There are services that are designed to both prevent abuse by proxies, as well as reduce the problems posed by earlier antifraud systems. These include the use of third-party IP reputation services such as Spur.us. While they do not guarantee 100% accuracy in proxyware detection, our tests show that this service provides an adequate level of accuracy.
Figure 12. An accurate third-party IP reputation service can detect residential proxies
However, IP reputation services suffer from the very dynamic nature of residential proxies. Since many residential users are allocated dynamic IPs, the use — or misuse — of an IP address can change quickly over time. If a residential proxy provider has enough available IPs to distribute, an IP reputation service will fail to work as effectively.
E-commerce business owners can also make use of the country distribution information of proxyware exit IPs. If traffic is coming from an IP with a lot of proxyware exit nodes, then additional challenges or anti-abuse measures should be put into place. A comprehensive list of proxyware distribution data by country based on our telemetries will be featured in an upcoming blog post.
User behavior analysis, especially when combined with machine learning algorithms, can be effective in the proactive detection of proxyware nodes. For example, it is possible to analyze IP traffic based on the following internet service provider (ISP)-level metrics:
- If an IP frequently accesses IP-checking services. Many proxyware services frequently check the IP address of its exit nodes as the user or automation behind it does not know the IP address they are currently using.

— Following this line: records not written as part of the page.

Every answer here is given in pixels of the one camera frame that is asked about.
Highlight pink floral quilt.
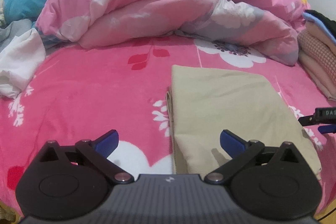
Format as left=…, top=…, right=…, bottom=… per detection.
left=35, top=0, right=311, bottom=65

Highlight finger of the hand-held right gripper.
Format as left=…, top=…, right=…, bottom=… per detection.
left=299, top=116, right=317, bottom=127
left=318, top=125, right=336, bottom=134

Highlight grey garment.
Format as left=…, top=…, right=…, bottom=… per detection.
left=0, top=19, right=33, bottom=43

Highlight black folded garment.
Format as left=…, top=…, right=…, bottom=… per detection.
left=306, top=10, right=336, bottom=38

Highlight white garment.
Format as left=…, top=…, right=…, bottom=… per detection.
left=0, top=28, right=46, bottom=98

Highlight blue folded garment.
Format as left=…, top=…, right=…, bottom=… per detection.
left=302, top=12, right=336, bottom=46

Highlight beige pants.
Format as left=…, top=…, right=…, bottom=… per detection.
left=165, top=64, right=323, bottom=181

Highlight beige folded garment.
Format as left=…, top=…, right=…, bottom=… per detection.
left=306, top=21, right=336, bottom=47

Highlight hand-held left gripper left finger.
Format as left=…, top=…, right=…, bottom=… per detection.
left=37, top=130, right=135, bottom=185

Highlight pink floral bed blanket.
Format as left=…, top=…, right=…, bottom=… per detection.
left=0, top=32, right=336, bottom=216

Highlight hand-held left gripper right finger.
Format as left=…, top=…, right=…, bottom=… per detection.
left=204, top=130, right=303, bottom=185

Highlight pale pink folded garment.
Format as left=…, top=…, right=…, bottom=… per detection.
left=298, top=52, right=336, bottom=102

- If an IP frequently varies its user-agents. This metric should be viewed cautiously, especially since users sometimes install plugins that change user-agents to protect their privacy..

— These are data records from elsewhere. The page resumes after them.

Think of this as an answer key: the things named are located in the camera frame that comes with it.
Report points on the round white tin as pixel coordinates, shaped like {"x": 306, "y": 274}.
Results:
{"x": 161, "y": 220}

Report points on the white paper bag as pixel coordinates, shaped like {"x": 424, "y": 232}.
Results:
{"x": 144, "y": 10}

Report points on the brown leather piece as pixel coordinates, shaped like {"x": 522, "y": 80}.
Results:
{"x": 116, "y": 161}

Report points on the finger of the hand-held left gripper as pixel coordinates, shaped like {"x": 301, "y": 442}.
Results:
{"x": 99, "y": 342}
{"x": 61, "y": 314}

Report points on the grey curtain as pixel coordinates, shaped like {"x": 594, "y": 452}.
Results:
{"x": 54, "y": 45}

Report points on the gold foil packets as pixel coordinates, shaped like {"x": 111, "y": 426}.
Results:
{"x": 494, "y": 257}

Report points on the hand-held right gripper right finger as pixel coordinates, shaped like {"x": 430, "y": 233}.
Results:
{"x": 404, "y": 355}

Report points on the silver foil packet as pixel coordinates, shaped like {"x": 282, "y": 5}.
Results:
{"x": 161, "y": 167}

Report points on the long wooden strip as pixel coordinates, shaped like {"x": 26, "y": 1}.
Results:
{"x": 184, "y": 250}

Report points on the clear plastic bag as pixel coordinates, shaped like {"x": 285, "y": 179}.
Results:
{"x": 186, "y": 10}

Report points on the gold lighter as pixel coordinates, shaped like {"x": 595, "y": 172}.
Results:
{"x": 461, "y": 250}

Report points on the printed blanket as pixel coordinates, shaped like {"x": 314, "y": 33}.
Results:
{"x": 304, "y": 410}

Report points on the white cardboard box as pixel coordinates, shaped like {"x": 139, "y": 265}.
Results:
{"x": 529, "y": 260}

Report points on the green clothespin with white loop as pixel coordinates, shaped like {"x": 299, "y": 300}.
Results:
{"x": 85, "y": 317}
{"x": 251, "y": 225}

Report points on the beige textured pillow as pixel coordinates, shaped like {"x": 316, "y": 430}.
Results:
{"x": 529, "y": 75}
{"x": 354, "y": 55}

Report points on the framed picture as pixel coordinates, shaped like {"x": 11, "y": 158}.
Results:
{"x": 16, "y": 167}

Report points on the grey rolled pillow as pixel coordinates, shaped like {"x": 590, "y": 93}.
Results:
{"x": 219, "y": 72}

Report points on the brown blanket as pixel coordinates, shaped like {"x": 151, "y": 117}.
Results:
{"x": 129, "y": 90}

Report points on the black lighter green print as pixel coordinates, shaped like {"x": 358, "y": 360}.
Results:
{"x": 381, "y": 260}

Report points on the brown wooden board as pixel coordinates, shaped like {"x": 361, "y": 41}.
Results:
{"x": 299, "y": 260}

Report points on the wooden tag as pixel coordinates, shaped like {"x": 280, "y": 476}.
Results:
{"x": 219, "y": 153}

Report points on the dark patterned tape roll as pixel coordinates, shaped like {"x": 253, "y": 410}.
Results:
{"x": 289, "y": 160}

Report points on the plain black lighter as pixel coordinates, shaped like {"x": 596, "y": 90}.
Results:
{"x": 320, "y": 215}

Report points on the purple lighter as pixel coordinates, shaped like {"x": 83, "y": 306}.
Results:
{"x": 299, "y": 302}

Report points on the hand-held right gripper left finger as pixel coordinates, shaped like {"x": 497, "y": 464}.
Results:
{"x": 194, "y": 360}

- If there is a mismatch between the user-agent OS and the OS network fingerprint. It should be noted that certain CAPTCHA-solving services, such as Anti-Captcha, are aware of this and force their users to use specific user-agents.
Matching the CAPTCHA-solving worker’s IP against the IP that accesses the website can help efficiently detect CAPTCHA-solving services. Fraud prevention platforms such as GeeTest Adaptive CAPTCHA and Arkose Labs are so far the only companies that provide a solver’s IP address, which can then be matched against the IP address that triggered the CAPTCHA challenge. If there is an IP mismatch (if the solver’s IP is different from the original IP address accessing the website), then it is a sign that the CAPTCHA was solved by a CAPTCHA-defeating service.
In some cases, there is a significant delay between the CAPTCHA challenge and the corresponding solution, which can serve as a good indicator of the use of CAPTCHA-solving services. We think that a service that accurately provides a solver’s IP address is more effective at thwarting CAPTCHA-solving services than sites that employ extremely hard even-humans-cannot-solve-them CAPTCHAs.
There are also residential IP providers that sell both residential proxy services and lists of residential IPs. However, buying data from such providers can be a moral dilemma, as they sell residential proxy services to users who run bots to harm the e-commerce industry while also selling the data of their own users. Therefore, we recommend an internal discussion about ethics and the potential benefits of considering such a purchase.